Action item - Leave out the pictures and repeat the data exactly.

Records to use -
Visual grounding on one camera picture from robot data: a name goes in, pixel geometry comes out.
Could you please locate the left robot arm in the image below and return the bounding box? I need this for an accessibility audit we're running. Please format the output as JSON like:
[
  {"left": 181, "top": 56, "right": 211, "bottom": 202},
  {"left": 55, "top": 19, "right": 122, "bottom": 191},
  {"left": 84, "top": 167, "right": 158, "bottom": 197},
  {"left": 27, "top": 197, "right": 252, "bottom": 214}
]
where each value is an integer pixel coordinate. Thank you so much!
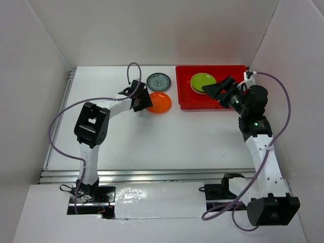
[{"left": 74, "top": 80, "right": 152, "bottom": 202}]

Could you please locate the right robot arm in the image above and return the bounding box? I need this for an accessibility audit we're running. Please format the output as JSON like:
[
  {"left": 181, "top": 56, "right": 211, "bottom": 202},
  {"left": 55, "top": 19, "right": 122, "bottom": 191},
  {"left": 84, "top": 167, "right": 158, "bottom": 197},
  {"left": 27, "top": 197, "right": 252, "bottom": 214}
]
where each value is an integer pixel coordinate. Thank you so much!
[{"left": 201, "top": 76, "right": 300, "bottom": 229}]

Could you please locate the green plate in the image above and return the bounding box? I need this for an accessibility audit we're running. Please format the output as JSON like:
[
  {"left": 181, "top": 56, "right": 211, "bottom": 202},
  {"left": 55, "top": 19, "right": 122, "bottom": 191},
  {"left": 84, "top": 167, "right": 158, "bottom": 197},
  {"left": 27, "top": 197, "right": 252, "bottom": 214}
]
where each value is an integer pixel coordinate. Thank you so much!
[{"left": 190, "top": 73, "right": 217, "bottom": 94}]

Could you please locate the orange plate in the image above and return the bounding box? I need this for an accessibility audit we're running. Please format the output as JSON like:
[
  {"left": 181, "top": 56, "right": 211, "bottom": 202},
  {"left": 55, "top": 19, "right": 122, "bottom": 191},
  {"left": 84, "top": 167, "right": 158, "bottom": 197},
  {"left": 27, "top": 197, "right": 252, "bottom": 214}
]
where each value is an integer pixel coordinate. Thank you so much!
[{"left": 146, "top": 92, "right": 172, "bottom": 114}]

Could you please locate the aluminium frame rail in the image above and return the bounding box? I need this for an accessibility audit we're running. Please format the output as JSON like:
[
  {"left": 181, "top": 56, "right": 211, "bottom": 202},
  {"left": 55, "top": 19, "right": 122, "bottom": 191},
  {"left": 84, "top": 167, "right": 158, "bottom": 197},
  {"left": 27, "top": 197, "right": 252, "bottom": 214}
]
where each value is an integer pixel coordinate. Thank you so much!
[{"left": 39, "top": 66, "right": 254, "bottom": 184}]

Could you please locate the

Response to the task -
Visual grounding on one camera picture from robot data: a name goes in, pixel geometry comes out.
Could you please locate the left robot arm in the image below and return the bounding box? I need this for an accessibility audit we're running. Please format the output as JSON like:
[
  {"left": 181, "top": 56, "right": 211, "bottom": 202},
  {"left": 55, "top": 19, "right": 122, "bottom": 191},
  {"left": 84, "top": 167, "right": 158, "bottom": 197},
  {"left": 27, "top": 197, "right": 252, "bottom": 214}
]
where each value is an integer pixel coordinate. Thank you so much!
[{"left": 74, "top": 80, "right": 152, "bottom": 202}]

Could you please locate the right robot arm in the image above and return the bounding box? I need this for an accessibility audit we're running. Please format the output as JSON like:
[
  {"left": 181, "top": 56, "right": 211, "bottom": 202},
  {"left": 55, "top": 19, "right": 122, "bottom": 191},
  {"left": 84, "top": 167, "right": 158, "bottom": 197},
  {"left": 27, "top": 197, "right": 252, "bottom": 214}
]
where each value is an integer pixel coordinate. Thank you so much!
[{"left": 201, "top": 76, "right": 300, "bottom": 229}]

Could you please locate the green plate in the image above and return the bounding box? I need this for an accessibility audit we're running. Please format the output as JSON like:
[
  {"left": 181, "top": 56, "right": 211, "bottom": 202},
  {"left": 55, "top": 19, "right": 122, "bottom": 191},
  {"left": 84, "top": 167, "right": 158, "bottom": 197},
  {"left": 27, "top": 197, "right": 252, "bottom": 214}
]
where each value is an integer pixel coordinate. Thank you so much!
[{"left": 190, "top": 73, "right": 217, "bottom": 94}]

Could you please locate the orange plate in the image above and return the bounding box? I need this for an accessibility audit we're running. Please format the output as JSON like:
[
  {"left": 181, "top": 56, "right": 211, "bottom": 202},
  {"left": 55, "top": 19, "right": 122, "bottom": 191},
  {"left": 84, "top": 167, "right": 158, "bottom": 197},
  {"left": 27, "top": 197, "right": 252, "bottom": 214}
]
where each value is an integer pixel coordinate. Thank you so much!
[{"left": 146, "top": 92, "right": 172, "bottom": 114}]

Could you please locate the aluminium frame rail in the image above and return the bounding box? I need this for an accessibility audit we're running. Please format the output as JSON like:
[
  {"left": 181, "top": 56, "right": 211, "bottom": 202},
  {"left": 55, "top": 19, "right": 122, "bottom": 191},
  {"left": 84, "top": 167, "right": 158, "bottom": 197},
  {"left": 27, "top": 197, "right": 252, "bottom": 214}
]
where each value is an integer pixel coordinate. Thank you so much!
[{"left": 39, "top": 66, "right": 254, "bottom": 184}]

Could you please locate the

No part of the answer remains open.